:: WORK REQUEST ::
Read the material below and tally how many lines hold the word "apart", giving the number and nothing else.

######

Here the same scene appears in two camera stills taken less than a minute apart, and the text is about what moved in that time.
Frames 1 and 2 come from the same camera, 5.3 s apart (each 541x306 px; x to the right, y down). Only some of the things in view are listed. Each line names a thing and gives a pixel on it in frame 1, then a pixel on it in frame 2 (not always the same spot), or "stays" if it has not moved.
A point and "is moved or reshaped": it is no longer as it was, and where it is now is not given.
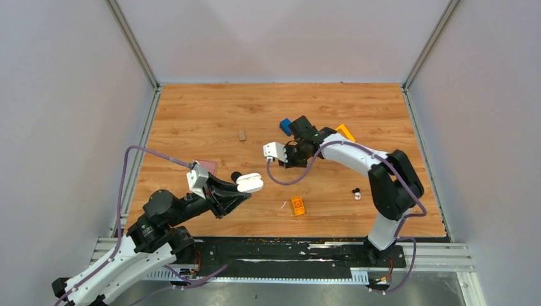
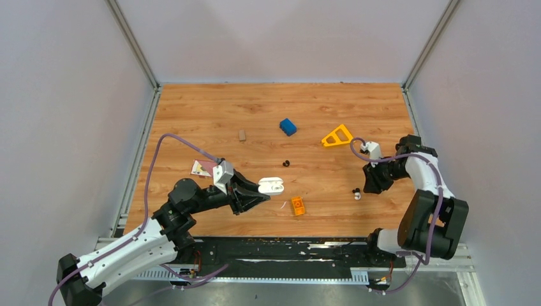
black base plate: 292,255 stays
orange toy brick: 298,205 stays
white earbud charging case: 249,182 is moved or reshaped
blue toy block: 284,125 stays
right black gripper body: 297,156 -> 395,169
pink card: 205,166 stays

######

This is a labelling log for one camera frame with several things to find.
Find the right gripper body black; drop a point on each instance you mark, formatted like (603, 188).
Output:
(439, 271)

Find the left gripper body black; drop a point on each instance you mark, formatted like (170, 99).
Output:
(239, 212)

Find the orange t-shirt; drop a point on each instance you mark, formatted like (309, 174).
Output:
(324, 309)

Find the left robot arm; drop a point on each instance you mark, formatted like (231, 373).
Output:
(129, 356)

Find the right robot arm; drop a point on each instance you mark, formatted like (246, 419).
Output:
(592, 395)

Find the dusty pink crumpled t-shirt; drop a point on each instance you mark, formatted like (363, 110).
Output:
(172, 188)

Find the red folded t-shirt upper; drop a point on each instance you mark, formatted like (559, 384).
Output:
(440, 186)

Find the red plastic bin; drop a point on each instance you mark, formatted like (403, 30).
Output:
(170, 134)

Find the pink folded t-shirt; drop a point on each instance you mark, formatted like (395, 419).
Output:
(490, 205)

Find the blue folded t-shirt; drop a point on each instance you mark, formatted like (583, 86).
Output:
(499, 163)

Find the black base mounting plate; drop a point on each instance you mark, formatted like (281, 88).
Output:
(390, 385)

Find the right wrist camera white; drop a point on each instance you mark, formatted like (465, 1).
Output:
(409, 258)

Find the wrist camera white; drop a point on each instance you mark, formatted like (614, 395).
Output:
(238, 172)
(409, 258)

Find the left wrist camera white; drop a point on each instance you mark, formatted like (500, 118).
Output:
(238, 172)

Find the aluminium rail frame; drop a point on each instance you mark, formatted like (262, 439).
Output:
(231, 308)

######

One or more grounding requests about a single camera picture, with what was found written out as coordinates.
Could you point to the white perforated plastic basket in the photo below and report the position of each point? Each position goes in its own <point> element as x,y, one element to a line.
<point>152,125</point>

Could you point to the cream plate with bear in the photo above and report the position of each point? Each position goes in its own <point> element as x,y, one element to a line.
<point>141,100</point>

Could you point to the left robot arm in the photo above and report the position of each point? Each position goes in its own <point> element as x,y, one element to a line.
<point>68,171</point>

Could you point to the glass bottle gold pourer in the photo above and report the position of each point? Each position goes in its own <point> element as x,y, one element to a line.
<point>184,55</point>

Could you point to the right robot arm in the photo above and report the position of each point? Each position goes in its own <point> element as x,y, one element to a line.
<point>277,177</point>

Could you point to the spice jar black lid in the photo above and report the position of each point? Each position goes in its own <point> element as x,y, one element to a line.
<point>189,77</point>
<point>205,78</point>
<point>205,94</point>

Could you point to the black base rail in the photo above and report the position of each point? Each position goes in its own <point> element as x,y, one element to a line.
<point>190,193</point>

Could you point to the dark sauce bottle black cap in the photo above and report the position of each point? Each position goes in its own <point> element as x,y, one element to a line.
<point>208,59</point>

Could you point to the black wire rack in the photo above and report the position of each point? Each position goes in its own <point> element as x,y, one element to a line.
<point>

######

:: OUTPUT BELOW ::
2